I dont see why you couldnt leave it in the keggle overnight?
The only thing with that is Oxidation. Thats why no chills are usually put into airtight containers. But if your gonna put into a fermenter straight away with the lid on? It could work.... Id be getting a Water jerrycan or something and putting the hot wort into that with the lid on to cool. Its pretty easy to transfer with a hose and gravity. Then you can keep your fresh wort for ages before fermenting it.
Otherwise get or make a chiller. 
See how it goes it could be fine with just a lid on it overnight.
Otherwise.
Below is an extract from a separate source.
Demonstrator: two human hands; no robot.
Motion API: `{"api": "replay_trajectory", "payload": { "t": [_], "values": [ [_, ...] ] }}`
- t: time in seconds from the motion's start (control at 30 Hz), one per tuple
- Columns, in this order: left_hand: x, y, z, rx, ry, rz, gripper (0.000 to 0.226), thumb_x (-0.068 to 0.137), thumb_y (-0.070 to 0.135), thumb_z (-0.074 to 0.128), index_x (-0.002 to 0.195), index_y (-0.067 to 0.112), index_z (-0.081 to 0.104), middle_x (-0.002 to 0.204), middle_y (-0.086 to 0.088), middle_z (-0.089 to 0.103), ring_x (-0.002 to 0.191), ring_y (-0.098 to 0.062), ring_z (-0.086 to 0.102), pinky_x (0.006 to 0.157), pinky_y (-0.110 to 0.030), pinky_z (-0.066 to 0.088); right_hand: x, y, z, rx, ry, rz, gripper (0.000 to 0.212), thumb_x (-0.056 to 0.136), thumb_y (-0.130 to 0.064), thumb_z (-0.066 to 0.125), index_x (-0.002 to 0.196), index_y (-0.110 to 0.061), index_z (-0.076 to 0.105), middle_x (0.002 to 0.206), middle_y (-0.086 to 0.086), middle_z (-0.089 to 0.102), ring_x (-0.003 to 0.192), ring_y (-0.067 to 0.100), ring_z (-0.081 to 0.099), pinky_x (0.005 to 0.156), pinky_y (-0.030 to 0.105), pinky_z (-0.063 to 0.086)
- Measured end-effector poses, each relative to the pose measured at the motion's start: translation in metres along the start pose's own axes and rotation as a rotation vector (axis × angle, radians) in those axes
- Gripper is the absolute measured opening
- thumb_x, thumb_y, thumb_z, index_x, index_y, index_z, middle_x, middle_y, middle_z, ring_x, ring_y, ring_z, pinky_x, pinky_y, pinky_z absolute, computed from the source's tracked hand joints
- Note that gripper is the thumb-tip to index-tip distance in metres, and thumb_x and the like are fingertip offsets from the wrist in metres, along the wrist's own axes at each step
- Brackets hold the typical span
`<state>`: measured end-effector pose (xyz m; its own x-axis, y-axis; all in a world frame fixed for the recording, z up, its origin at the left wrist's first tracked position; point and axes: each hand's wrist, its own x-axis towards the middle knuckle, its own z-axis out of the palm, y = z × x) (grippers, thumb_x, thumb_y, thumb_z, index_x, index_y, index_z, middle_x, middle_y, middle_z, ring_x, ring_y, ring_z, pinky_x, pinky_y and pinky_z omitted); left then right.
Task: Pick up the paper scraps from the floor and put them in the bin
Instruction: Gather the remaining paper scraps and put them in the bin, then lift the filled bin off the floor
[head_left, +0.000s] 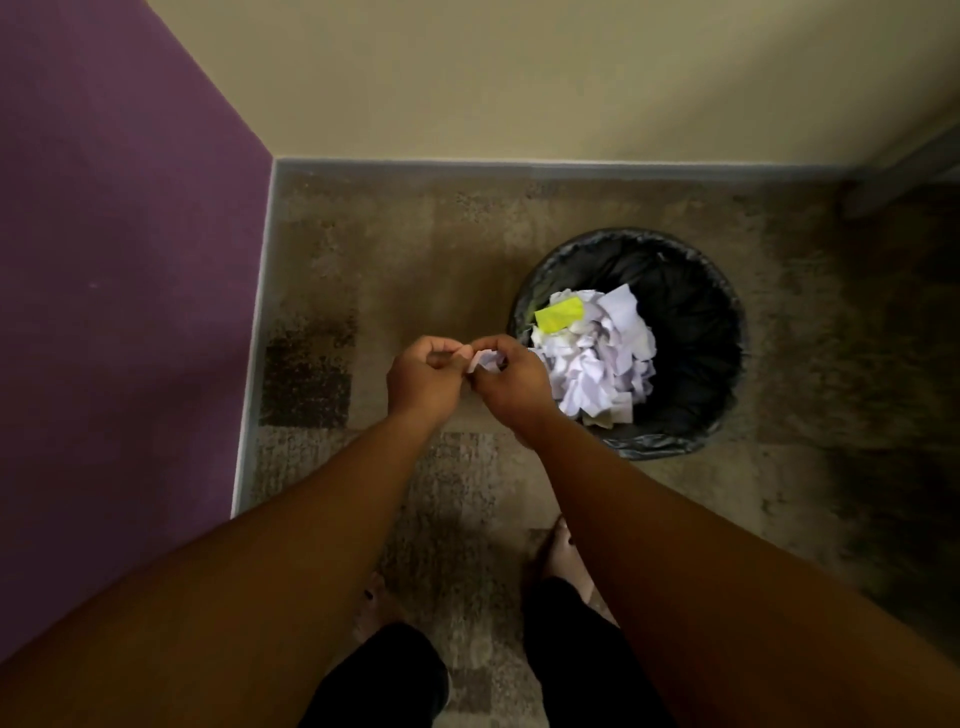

Go for it!


----------



## fletcher (29/6/13)

looks good mate.

with brewmate and its initial settings, don't be surprised if they're not 100% accurate (with boil off %s, losses to trub etc) as you'll need to write down your losses and record them so you can input them into brewmate for future brewdays. your first few brews might be off slightly as you get used to all your figures and set up but after a few you'll be killing your target figures all the time.


----------



## yum beer (29/6/13)

26l water seems a bit low to me.....I use more than that for 14-16litre batches.
As Fletcher says you can make adjustments in your brewmate settings after this batch, keep a good record of all your numbers and volumes for later changes.


----------



## emnpaul (29/6/13)

I'm assuming your thermometer is protruding into your vessel by at least 50mm. Be careful not to catch your sack on it when pulling your voile. It's not a good feeling. Seed will go everywhere.

Not sure from your post if you're doing step mash or single infusion at 66. You might want to consider sticking to single infusion for your first BIAB.

I think you'll be fine with glad wrap over your keggle overnight. 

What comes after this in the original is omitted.